Together, the former peers work to find a new way of life at their old high school, in a “Lord of the Flies” type of environment.
Browning has done a wide range of drama projects, including “Sucker Punch,” “The Uninvited,” “Legend” and “American Gods,” but this show marks her first foray into comedy.
“I had to do a solid week of improv games and comedy boot camp, in order to learn how to loosen up, because I’m used to doing drama,” she said. “I’m usually quite contained in my performances, and I had to let go of that completely.
“Just reading that opening scene, I automatically was like, ‘I’ve never done a role like this before, I want to just completely embarrass myself, and do something outside of my comfort zone.’ I was excited at the idea of doing comedy. I was just trying to bring out the most awkward, embarrassing version of myself. Zoe is definitely in me.”

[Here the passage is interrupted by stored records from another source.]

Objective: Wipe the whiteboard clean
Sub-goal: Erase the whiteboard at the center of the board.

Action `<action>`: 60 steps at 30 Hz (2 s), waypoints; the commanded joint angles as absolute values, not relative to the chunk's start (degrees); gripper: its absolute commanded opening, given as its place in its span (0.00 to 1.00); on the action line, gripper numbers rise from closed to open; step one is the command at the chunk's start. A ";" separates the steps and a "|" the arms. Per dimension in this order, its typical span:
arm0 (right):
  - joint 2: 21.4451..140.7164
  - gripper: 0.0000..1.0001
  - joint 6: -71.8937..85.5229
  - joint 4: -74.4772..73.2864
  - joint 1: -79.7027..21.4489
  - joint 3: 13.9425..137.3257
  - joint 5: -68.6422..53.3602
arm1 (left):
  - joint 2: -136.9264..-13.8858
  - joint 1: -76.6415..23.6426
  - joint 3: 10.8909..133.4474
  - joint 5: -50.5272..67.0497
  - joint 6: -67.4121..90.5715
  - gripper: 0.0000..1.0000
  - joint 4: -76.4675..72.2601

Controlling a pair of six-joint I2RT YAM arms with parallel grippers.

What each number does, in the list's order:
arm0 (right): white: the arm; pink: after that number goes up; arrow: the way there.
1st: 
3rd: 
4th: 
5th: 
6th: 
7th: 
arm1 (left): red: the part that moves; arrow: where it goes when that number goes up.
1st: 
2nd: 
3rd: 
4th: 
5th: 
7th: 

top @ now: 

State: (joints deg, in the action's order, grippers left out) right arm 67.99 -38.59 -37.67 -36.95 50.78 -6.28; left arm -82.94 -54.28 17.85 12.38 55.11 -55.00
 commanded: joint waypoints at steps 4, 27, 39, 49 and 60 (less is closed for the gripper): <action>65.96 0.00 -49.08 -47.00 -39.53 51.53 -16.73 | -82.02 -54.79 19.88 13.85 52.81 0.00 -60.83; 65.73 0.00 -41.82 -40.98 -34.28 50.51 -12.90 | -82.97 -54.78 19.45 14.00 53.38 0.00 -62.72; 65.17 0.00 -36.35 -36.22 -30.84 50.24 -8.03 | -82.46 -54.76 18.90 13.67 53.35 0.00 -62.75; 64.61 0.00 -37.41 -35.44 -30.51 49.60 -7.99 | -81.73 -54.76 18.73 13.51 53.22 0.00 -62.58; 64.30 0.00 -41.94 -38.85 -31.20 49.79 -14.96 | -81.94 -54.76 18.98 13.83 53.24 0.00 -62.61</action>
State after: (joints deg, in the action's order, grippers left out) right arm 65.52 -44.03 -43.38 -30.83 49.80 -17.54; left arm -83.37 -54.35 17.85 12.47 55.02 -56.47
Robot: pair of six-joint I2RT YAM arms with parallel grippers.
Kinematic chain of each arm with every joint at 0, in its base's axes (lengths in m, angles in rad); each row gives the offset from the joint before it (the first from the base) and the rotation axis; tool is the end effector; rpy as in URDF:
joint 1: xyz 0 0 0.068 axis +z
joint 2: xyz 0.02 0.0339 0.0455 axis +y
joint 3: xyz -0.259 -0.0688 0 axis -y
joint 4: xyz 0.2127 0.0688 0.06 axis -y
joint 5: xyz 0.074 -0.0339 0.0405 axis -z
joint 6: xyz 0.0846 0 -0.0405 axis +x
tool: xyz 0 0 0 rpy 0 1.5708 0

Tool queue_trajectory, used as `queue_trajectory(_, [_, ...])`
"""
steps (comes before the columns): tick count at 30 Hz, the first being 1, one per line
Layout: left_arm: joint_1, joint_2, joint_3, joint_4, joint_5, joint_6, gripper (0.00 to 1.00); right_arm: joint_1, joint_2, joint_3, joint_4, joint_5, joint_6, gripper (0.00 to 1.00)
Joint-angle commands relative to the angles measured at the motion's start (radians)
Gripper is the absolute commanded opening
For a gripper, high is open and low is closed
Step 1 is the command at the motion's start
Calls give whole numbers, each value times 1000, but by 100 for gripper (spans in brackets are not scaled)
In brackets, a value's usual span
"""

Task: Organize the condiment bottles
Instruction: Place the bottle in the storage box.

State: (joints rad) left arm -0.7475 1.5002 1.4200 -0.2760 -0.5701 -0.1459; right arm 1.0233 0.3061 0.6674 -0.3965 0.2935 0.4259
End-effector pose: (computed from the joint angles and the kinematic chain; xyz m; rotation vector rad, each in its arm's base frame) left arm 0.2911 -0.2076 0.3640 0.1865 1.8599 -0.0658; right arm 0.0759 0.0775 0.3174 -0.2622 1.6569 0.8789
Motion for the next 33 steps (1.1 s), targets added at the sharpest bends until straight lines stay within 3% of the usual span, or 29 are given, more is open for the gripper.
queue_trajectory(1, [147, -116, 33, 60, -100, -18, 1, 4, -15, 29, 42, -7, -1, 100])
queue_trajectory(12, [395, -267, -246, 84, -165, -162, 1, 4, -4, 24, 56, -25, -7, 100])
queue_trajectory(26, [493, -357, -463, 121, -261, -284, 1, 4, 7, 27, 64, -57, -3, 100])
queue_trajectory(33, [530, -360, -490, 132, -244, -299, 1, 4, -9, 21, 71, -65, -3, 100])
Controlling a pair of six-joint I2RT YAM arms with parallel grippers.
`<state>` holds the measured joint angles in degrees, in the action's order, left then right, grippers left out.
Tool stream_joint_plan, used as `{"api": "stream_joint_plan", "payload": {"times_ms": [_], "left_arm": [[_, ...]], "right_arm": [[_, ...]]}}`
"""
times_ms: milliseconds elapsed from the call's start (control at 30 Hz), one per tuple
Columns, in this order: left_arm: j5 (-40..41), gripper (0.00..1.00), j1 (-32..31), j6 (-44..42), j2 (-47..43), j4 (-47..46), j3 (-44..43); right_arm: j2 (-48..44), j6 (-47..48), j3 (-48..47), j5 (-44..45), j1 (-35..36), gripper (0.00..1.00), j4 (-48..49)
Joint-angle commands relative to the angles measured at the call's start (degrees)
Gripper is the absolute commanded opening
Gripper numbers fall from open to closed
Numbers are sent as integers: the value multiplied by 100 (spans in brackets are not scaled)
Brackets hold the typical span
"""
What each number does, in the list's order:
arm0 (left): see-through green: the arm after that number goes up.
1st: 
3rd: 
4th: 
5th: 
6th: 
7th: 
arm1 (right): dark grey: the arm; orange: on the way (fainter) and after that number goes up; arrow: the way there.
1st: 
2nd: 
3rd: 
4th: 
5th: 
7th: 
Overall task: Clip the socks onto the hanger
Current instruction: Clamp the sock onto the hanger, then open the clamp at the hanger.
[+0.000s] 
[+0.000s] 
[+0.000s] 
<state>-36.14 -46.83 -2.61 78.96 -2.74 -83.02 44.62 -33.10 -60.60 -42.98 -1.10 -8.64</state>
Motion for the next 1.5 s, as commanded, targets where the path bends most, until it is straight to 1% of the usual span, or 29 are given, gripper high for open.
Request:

Even though “Class of 07” deals with natural disaster and dystopian themes, it’s focused on the relationships between the former classmates who have years of resentment and grievances with each other.
“It’s really exciting to have these big epic stories that do concern the whole world, but then just watching the interactions between a select group of people and how they handle it. It can be a bit hard to process it, but this is a very contained story. It’s about the end of the world in a big umbrella sense, but it’s about how we handle it. This has a sci fi element to it, because its apocalyptic,” Stasey, 32, told The Post.
“The thing I think our show most closely resembles is ‘Orange is the New Black.’ It’s a comedy set in a high stakes environment, but it’s really about relationships. And all those apocalyptic shows that we’re seeing are well constructed, but they’re dramatic, for the most part. There’s a grittines sand sadness to it. This is pretty much joyful, even given the circumstances.”